Grace Aldrich was born in 2000 and raised in Bonner Springs, Kansas. She works primarily in acrylic, graphite, and watercolor, but also sculpts and experiments with new mediums and techniques whenever possible. Her ideas come from always asking herself “what if” and “why not”.
With strong ties in our own world and classical realism, her artwork tries to flip our ideas of reality and what we consider to be normal and what we consider to be strange. She is inspired by everything around her and everyday experiences and objects provide an unlimited fuel for her imagination.
Most ideas come from worn objects subject to age and rust that can be morphed into something else and applied in an unexpected way. Things that go unnoticed in their original context. Cliche ideas of beauty, typical appearances, and usefulness are challenged in her work through creatures, costumes, and their interaction with their environment. The study of light, atmosphere, and color are core aspects of her artwork.
Often a piece will start out simply as a study of lighting effects and the appearances of colors as they compare side by side or over-top one another. She is fascinated by the idea of combining imaginative environments with a unique composition and lighting scheme. Her greatest
aspiration is to create worlds so real and full of life you feel as though they might move while your back is turned.
“I have always loved art but it wasn’t until I was twelve that I began to seriously start to pursue art. A friendly rivalry between me and my artistic older sister was inevitable as we both struggled to be the best artist in the family. After years of competition I finally pulled ahead as she retired her pencils to take up nursing. Since then there was hardly a day that you couldn’t find me in my room experimenting with new paints, techniques, and even sculpting, trying to successfully recreate the ideas I pictured in my mind. Painting didn’t come naturally to me at first, I remember my humiliating first attempts at acrylics that I have conveniently “forgotten” where I put them. Looking through art books I was so confused how the artists were able to use paints to create illusions of light, depth, and form.
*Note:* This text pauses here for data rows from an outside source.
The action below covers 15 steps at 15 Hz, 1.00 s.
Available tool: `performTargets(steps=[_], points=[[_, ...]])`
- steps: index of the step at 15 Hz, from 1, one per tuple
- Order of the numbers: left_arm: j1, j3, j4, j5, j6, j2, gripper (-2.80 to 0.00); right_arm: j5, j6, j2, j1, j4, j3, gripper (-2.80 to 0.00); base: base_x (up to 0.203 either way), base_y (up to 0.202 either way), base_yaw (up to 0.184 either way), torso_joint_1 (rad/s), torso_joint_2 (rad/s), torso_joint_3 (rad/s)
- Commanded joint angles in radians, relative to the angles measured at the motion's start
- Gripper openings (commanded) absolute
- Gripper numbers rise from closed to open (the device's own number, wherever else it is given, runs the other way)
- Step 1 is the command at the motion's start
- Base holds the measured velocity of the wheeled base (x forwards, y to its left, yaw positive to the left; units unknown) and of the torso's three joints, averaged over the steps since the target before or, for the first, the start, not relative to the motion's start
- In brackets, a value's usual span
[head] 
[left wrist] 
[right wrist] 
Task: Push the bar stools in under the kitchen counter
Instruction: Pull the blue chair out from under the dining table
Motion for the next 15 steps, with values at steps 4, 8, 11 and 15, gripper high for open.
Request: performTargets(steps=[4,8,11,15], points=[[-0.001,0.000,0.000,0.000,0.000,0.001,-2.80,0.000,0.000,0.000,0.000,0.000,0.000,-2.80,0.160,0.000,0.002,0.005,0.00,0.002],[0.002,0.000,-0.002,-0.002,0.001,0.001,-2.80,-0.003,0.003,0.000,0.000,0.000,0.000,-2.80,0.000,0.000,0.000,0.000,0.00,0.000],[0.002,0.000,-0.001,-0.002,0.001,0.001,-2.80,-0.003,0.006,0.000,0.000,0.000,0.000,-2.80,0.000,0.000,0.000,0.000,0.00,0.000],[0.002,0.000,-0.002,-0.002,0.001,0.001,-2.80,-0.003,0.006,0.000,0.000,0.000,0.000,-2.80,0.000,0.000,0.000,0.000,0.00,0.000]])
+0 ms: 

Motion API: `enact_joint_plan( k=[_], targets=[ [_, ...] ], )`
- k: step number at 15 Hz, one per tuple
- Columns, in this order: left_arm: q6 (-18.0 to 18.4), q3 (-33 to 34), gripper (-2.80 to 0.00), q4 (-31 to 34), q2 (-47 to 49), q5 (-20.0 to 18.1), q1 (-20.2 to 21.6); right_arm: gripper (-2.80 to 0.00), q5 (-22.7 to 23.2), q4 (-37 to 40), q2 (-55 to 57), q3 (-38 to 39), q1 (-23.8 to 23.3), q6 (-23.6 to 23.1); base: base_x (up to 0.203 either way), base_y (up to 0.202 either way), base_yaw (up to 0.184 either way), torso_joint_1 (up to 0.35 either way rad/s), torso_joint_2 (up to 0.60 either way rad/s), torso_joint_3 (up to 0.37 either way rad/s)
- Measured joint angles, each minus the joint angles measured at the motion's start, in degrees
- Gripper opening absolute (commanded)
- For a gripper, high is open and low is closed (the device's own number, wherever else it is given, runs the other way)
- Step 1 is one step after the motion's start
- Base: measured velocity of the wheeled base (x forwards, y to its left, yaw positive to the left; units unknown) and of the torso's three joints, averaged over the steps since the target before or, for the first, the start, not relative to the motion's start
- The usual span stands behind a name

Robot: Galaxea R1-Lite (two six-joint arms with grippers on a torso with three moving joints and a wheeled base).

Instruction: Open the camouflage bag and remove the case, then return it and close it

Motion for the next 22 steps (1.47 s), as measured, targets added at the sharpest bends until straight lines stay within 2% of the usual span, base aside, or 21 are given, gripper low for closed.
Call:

I spent weeks practically thinking of nothing else except of possible ways to paint like the artists in the books, going through the process in my mind, picturing using the brush and mixing the colors. All my trouble seemed in vain but as I was flipping through the pictures again I stumbled across a photograph of a painted eye. I’m not sure exactly what happened, the eye was not even painted that well, but it didn’t matter because suddenly I understood exactly what I needed to do. I ran to my easel and painted a portrait that remains to this day one of my favorite pieces. I am still on a constant journey to improve my artwork and find new ways to express my vision. I have particularly enjoyed participating in competitions that expose me to new challenges and push me to get better.”